Outro nome pouco lembrado da música brasileira é Elpídio de Brito Pereira (1872 – 1961), natural de Caxias, no Maranhão. O músico nordestino um dos poucos compositores brasileiros a conquistar reconhecimento na cena musical parisiense entre o fim do século 19 e o início do 20, mas também é um nome pouco lembrado da música.

Elpídio iniciou sua formação musical no interior do Maranhão, onde começou a aprender o violino e logo a compor polcas (gênero de origem boêmia/tcheca, que tem influência no choro brasileiro, com ritmo rápido em compasso binário e feito para dançar em pares), além de valsas e marchas, que eram em geral executadas por bandas para festas populares e celebrações religiosas regionais.

Descrito como um músico disciplinado e autodidata, ele foi aluno de mestres como Antônio Cariman e Antônio Coutinho, e, na juventude, já se destacava com obras como Recordação e Vicentina de Paulo.

Trecho de notícia de jornal sobre Elpídio Pereira.
Créditos: APEM Cultura – MA / divulgação

Em 1891, com apoio familiar e depois com financiamento do governo do Amazonas, viajou a Paris para aperfeiçoar seus estudos, onde aprenderia harmonia sob a tutela de Antoine Taudou, músico do Conservatório de Paris, e violino com Domenico Ferroni (embora não haja muitos registros sobre este último).

A formação francesa de Elpídio, aliada à sua tradição na música popular brasileira, fez dele o compositor uma obra diversificada, que mistura referências eruditas e populares.

Já durante sua segunda ida a Paris, entre 1898 e 1902, ele foi regente da importante orquestra Lamoureux, quando apresentou dois concertos compostos exclusivamente por obras suas. Mas o auge de sua carreira veio em 1923, com o balé Les pommes du voisin, apresentado no Théâtre de la Gaîté Lyrique: uma obra considerada humorada, com forte lirismo e marcada por elementos do cotidiano, recebeu repercussão do público parisiense, embora pouco reconhecimento nacional.

Outras composições de destaque incluem Une nuit à la belle étoileAbertura de TiradentesApós a vitóriaMarcha do CalvárioL’éternelle présence (com texto de André Dumas) e sua ópera inédita Calabar, um drama lírico que fala sobre a resistência luso-holandesa no Brasil colonial.

Apesar da forte influência francesa, Elpídio nunca rompeu com os temas nacionais na sua obra. Ele musicalizou a Canção do exílio, a obra-prima de Gonçalves Dias, e também homenageou figuras como Tiradentes e Saldanha da Gama nas suas composições.
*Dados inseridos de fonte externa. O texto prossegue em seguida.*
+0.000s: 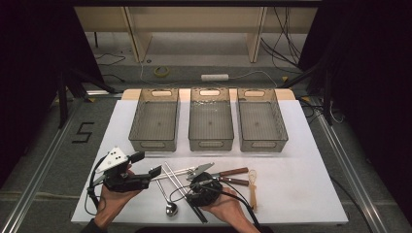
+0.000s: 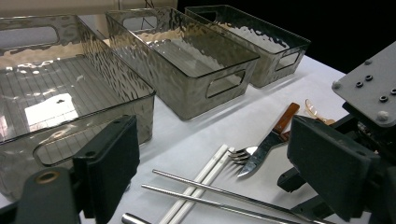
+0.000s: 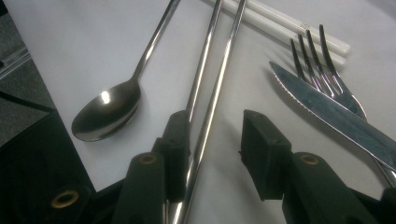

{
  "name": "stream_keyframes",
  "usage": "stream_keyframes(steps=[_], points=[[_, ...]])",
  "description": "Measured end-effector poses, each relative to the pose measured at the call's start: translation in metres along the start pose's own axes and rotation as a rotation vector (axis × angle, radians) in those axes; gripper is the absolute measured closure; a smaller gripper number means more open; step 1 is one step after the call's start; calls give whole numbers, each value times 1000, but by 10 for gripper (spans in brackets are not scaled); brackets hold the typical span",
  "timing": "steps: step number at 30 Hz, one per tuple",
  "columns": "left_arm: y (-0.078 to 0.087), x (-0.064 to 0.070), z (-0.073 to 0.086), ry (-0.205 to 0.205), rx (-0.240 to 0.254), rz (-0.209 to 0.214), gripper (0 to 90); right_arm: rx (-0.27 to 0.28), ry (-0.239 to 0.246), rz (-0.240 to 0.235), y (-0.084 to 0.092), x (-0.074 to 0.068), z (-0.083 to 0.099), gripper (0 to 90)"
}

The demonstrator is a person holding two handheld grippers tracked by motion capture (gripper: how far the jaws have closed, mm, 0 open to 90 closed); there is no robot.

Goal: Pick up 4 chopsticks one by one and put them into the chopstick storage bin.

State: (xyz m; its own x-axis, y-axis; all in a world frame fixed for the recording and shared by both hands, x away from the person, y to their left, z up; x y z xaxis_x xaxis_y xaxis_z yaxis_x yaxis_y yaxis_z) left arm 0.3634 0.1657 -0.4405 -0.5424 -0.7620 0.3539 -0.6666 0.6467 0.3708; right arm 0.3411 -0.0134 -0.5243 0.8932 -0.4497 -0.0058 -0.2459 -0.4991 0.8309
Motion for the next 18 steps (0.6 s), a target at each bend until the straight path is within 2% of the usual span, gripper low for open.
stream_keyframes(steps=[15, 18], points=[[0, 0, 0, 0, -1, 3, 164, -23, 3, -3, -9, -2, 3, 721], [1, 0, 0, 1, -1, 3, 164, -27, 15, 11, -10, -3, 3, 734]])
Point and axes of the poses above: each handheld gripper's, and its own axes: y roughly backward along the jaws, z roughly out of its underside, x roughly to its right, the point moved 7 cm from there along -y, roughly forward along the jaws, and after that the axes turned 12 degrees about y, right-handed, at the moved point
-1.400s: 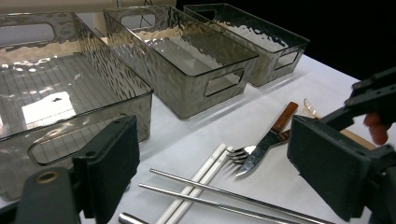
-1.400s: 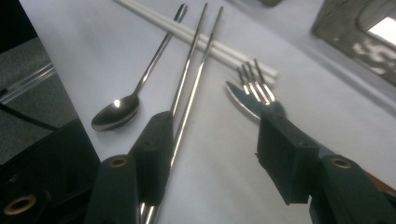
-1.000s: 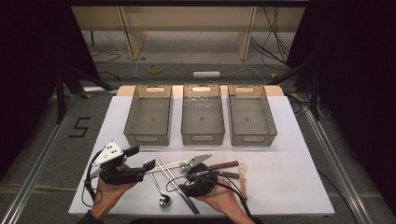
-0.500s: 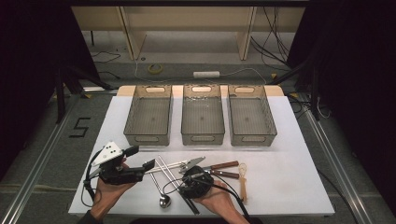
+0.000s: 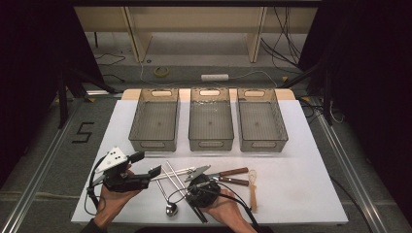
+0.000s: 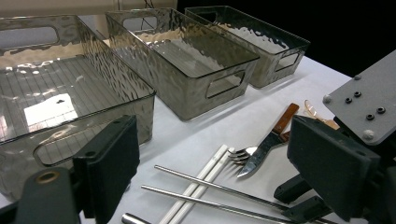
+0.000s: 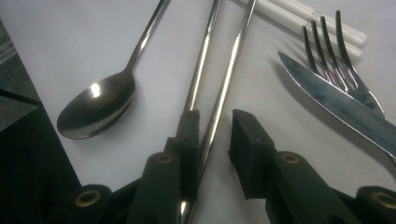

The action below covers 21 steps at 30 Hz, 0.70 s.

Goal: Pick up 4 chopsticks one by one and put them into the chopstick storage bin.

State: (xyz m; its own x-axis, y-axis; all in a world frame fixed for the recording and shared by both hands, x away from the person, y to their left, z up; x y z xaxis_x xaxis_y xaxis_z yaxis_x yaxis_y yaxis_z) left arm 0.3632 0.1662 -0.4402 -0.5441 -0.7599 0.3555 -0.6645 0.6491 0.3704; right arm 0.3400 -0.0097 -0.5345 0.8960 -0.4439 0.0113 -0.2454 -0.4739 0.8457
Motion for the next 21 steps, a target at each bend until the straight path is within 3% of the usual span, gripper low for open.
stream_keyframes(steps=[21], points=[[0, 0, 0, 0, 0, -1, 165, -22, 30, 19, -2, 1, -3, 770]])
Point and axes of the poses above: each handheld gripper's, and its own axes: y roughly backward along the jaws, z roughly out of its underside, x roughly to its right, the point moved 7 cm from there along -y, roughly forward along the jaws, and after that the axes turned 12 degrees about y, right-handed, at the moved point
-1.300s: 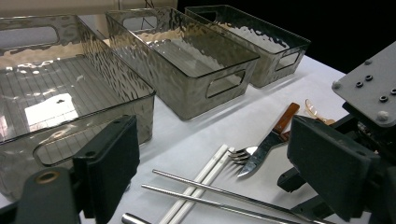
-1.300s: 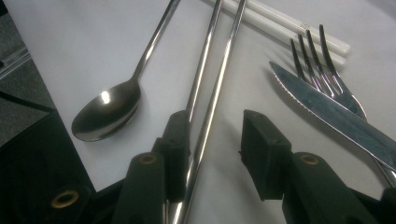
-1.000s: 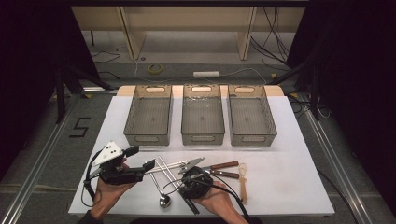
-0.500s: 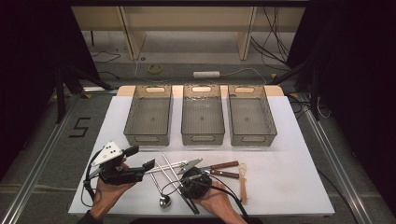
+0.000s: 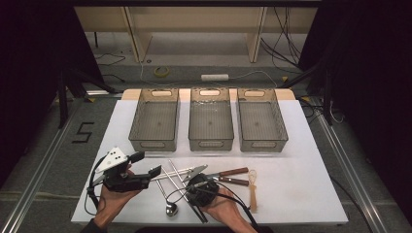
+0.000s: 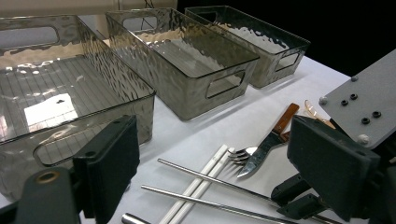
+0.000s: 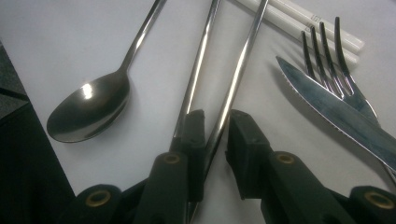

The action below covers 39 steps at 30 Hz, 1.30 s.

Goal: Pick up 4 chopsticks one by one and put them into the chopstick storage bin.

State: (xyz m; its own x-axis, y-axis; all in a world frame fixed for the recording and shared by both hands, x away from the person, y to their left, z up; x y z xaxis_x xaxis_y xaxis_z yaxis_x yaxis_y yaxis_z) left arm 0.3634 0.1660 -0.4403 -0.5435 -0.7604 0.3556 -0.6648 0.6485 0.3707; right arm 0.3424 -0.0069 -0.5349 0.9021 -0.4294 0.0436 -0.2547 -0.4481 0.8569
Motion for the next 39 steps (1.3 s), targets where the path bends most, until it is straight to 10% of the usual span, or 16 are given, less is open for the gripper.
stream_keyframes(steps=[23, 39], points=[[-2, 1, 2, -6, -18, 5, 166, 13, -62, -2, -1, 7, -1, 854], [-42, -2, 35, -140, -359, -17, 218, 29, -24, -35, 5, 9, -1, 860]])
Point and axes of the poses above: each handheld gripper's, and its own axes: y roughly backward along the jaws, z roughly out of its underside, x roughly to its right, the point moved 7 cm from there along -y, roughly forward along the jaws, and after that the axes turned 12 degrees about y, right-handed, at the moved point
Ao longo da vida, esteve sempre em trânsito entre Manaus, Belém, São Luís, a capital de seu estado de origem, Lisboa e Paris. Foi professor, crítico musical, compositor de hinos (inclusive o hino de Caxias, sua cidade natal, no interior do Maranhão) e regente de concertos cívicos e religiosos diversos. Quando retornou da França para o Brasil, trouxe consigo partituras e ideias de vanguarda que contribuíram com a criação de uma prática musical nova no norte e no nordeste, apesar de negligenciado pela crítica musical do eixo Rio-São Paulo, voltada ao nacionalismo e às obras mais ortodoxas de uma música descrita como ‘canônica’.

Estudiosos apontam que o apagamento de Elpídio da história da música clássica brasileira se deveu menos à qualidade de sua obra que à sua posição estética considerada “híbrida”, que não parecia se encaixar nem na composição “nacional” de Villa-Lobos nem nas correntes modernistas da época. Além disso, a música de Elpídio, forjada entre bandas do interior, igrejas coloniais e salões franceses, desafiava (e continua a desafiar) as categorias rígidas da historiografia musical, especialmente no século 20.